Tom Federico met his mathematician and computer scientist partners as a freshman engineering student at Stanford. TeamRankings.com, the statistically rigorous Web site the trio founded in 2005, offers bracketeers paid access to a world of predictive data through its BracketBrains.com spin-off.
Speaking with amNY this week, Federico advised pickers to focus on the NCAA tournament matchups whose outcomes the office-pool competition may be guessing wrong.
How does your site work? We run our predictive models and ... see where there might be inefficiencies in how the public is predicting teams versus what the real data-driven odds are saying.

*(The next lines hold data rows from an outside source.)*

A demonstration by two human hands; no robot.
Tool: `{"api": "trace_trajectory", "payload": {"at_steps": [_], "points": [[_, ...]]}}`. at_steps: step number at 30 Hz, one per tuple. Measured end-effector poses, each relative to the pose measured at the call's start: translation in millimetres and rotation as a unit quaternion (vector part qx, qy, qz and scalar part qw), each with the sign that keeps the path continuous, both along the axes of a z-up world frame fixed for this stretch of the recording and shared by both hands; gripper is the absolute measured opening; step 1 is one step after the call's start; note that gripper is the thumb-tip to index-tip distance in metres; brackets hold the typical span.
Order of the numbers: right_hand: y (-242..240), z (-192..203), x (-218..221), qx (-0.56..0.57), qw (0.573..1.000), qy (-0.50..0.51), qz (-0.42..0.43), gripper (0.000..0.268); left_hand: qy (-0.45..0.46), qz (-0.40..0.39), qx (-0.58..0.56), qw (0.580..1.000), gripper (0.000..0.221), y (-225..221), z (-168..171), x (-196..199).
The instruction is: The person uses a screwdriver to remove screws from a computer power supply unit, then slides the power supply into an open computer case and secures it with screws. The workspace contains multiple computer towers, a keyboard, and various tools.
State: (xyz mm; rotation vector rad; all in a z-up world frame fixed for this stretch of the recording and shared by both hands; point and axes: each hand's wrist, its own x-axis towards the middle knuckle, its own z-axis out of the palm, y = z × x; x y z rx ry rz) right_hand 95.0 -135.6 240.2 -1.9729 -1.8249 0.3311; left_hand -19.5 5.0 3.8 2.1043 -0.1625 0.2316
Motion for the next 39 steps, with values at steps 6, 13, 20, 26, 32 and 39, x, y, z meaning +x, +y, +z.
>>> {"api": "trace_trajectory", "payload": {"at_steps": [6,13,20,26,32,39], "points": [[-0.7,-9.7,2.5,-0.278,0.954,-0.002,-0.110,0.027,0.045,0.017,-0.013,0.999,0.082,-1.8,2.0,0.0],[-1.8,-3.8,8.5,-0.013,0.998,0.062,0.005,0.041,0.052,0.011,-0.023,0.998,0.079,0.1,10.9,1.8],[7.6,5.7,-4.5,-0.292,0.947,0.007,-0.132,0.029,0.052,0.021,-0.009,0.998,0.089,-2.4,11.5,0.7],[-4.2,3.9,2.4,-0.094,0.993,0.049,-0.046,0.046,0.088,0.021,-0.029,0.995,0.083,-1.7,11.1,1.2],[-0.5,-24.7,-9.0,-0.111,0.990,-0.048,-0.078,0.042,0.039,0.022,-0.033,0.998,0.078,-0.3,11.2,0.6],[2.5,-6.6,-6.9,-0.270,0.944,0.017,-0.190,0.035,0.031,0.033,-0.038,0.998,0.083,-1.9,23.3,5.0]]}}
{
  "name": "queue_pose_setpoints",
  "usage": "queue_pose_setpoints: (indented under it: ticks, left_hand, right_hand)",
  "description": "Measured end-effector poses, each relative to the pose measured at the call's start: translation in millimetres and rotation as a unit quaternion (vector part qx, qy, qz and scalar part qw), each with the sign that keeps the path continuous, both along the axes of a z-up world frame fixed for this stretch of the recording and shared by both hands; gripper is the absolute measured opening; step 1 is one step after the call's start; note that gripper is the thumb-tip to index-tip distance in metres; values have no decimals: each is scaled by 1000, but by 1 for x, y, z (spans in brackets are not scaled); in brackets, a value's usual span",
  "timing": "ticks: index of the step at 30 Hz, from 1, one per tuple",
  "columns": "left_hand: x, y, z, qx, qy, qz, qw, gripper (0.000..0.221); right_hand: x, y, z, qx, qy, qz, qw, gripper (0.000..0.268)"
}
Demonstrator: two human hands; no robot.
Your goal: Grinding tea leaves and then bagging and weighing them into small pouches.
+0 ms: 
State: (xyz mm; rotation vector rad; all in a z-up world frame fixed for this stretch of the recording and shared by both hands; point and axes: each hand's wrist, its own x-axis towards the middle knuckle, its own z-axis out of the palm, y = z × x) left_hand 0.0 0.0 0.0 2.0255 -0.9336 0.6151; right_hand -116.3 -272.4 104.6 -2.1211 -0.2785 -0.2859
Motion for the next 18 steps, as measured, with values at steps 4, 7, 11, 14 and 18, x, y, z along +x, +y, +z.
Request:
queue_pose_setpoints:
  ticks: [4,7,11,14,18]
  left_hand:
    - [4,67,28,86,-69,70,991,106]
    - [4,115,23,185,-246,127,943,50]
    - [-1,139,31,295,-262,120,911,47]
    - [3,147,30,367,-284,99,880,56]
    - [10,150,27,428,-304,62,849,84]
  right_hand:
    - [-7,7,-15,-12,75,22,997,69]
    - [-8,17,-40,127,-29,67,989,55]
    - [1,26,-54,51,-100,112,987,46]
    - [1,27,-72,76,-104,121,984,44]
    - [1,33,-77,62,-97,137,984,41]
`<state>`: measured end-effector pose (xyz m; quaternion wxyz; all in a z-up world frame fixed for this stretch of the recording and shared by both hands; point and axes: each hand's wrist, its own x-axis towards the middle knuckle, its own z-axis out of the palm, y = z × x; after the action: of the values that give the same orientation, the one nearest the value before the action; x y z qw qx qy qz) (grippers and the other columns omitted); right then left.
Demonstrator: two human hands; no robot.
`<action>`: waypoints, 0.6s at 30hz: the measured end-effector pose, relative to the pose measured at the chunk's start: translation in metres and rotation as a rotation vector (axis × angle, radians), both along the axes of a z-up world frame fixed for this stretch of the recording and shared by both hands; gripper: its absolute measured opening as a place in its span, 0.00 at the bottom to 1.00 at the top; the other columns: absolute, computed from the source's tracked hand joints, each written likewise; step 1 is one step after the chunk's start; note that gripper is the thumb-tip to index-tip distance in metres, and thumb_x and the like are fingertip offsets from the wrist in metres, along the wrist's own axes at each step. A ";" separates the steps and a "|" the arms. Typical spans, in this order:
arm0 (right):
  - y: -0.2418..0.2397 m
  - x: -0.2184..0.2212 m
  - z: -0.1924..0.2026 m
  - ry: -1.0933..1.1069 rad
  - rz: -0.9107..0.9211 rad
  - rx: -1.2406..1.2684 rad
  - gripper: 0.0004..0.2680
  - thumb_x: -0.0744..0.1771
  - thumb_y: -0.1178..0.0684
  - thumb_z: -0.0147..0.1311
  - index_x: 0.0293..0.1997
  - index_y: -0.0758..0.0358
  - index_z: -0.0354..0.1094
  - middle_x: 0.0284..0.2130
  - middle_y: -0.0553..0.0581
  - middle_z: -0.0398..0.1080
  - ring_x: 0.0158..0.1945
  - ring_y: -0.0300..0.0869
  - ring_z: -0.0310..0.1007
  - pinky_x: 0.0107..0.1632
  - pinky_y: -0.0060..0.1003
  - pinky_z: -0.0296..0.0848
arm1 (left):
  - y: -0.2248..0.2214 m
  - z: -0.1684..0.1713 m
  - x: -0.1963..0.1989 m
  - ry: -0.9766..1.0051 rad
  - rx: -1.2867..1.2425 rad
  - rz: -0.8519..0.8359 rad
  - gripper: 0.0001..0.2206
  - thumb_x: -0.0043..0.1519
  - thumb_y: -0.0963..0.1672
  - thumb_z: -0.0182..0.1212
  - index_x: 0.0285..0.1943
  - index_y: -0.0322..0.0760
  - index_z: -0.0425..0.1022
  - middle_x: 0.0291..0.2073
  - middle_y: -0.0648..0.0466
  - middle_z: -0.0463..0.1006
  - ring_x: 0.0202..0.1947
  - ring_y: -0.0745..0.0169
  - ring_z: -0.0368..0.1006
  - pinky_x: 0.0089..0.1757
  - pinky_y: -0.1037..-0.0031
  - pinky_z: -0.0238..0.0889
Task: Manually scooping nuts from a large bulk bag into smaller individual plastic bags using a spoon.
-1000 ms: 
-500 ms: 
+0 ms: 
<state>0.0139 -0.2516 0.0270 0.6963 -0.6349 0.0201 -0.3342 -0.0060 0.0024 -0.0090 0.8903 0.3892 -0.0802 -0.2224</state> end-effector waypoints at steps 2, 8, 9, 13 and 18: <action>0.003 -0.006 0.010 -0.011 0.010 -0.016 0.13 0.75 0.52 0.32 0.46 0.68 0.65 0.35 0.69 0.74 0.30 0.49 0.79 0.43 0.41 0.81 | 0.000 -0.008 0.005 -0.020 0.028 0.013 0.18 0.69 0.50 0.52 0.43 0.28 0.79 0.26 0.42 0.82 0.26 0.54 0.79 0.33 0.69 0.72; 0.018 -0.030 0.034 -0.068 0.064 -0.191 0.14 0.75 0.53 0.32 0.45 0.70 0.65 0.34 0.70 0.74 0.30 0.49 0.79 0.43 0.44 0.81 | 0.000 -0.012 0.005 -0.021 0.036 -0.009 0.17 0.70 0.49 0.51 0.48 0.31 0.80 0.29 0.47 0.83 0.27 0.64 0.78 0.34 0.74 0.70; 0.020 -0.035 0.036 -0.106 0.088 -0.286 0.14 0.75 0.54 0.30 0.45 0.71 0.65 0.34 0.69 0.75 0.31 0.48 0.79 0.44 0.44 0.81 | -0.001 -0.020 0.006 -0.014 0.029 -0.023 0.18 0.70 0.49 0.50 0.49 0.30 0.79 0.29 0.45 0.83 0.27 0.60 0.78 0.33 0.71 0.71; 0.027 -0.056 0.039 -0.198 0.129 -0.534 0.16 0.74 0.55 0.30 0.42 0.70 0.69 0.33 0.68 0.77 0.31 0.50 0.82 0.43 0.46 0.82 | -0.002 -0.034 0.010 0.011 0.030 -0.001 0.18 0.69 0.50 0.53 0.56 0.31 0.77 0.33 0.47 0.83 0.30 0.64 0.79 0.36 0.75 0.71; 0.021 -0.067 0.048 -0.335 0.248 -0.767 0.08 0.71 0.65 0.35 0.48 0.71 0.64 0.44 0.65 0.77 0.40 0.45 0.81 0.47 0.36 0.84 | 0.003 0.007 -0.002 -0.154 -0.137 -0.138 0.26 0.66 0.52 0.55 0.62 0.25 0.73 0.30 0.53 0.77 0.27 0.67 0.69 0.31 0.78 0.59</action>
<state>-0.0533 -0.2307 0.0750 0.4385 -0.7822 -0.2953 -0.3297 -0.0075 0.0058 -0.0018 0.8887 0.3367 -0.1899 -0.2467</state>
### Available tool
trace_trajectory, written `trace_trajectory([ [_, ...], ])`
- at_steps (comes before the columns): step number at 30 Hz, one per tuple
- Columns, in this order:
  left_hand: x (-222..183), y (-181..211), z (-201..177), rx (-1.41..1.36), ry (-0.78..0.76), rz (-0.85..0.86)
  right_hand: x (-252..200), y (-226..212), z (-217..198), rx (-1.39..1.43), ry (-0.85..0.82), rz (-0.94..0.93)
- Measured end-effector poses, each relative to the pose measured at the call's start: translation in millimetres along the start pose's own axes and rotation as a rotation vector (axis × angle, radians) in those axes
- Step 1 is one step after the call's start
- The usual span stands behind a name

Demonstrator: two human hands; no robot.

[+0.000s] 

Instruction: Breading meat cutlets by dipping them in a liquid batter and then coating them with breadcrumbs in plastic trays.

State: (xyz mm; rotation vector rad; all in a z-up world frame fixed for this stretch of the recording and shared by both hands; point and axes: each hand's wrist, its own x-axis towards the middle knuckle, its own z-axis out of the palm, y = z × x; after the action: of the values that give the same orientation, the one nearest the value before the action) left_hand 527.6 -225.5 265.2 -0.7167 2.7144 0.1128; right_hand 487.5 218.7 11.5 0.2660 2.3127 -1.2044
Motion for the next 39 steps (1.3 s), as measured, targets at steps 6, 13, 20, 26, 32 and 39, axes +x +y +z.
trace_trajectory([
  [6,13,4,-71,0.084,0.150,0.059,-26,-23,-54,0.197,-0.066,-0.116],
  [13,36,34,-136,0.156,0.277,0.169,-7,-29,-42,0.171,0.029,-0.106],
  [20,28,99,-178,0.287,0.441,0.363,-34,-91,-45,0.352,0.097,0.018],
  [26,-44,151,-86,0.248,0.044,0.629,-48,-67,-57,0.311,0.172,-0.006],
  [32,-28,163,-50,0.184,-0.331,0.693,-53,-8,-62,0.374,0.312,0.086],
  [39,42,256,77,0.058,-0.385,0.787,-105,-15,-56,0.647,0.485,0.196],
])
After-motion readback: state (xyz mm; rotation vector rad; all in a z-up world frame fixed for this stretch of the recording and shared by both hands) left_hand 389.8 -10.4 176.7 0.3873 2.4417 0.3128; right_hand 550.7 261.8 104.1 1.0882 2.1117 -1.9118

What is an ‘inefficiency’? The NCAA tournament — sort of a financial analogy — is a marketplace, and your job is to find inefficiencies in the market. Our job is to help you know when is a favorite really a favorite, and when is there an underdog that the public is not giving enough credit to in terms of their actual odds to win.
Where could the public go wrong? You might see that 25 percent of the public is picking Kentucky to win the NCAA tournament, but their actual algorithmic win odds are only 10 percent. ... It gives you the data you need to make a decision that says, hey, I can optimize my win odds to win if I don’t pick Kentucky to win because it’s a negative-value pick, if you will.
Which team would be a positive-value pick two win the national title? We’re still getting the public data in, but right now I would say for the national title, Kansas is definitely the odds-on favorite. We still think they’re being a little bit overvalued by the public. ... Especially in a bigger bracket pool, Duke is looking like a good value pick to win the tournament. If you want to get even more wild and crazy, a couple ones we picked out are Kansas State, Baylor, and even Maryland and Wisconsin. ... Their odds of winning the tournament are clearly very slim, but ... you’d do better to just pick, say, Wisconsin to win the tournament if you were competing against a million people. By the freak chance that they actually do pull it out, you’ll almost certainly finish out in the top one or two or three.
What makes these models so complex? They were developed by my partner, Mike Greenfield, who’s a Stanford mathematical computer scientist major, about 10 years ago, and we’ve been refining them every year since. ... We take into account betting odds for games, statistics for teams, how teams have played historically in similar situations. Much more than a human mind could ever process on its own, obviously. And then it’s just the sophistication of all the modeling ... It’s really done at a scientist level, versus ... people building their own Excel spreadsheets.
How do you account for a star coach or player? Obviously, there are a bunch of intangibles that are difficult to model with just hard data. Things like morale or a ... coach who’s historically performed really well in the tournament. ... It might not really be the isolated effect of the coach’s ability. There could be a million other factors that went in there. ... Typically, rather than looking at personal matchups of players or a coach’s history, the vast majority of our analysis is driven on hard data: How did the team perform this year; what were their margins of victory against various opponents; what was their schedule strength.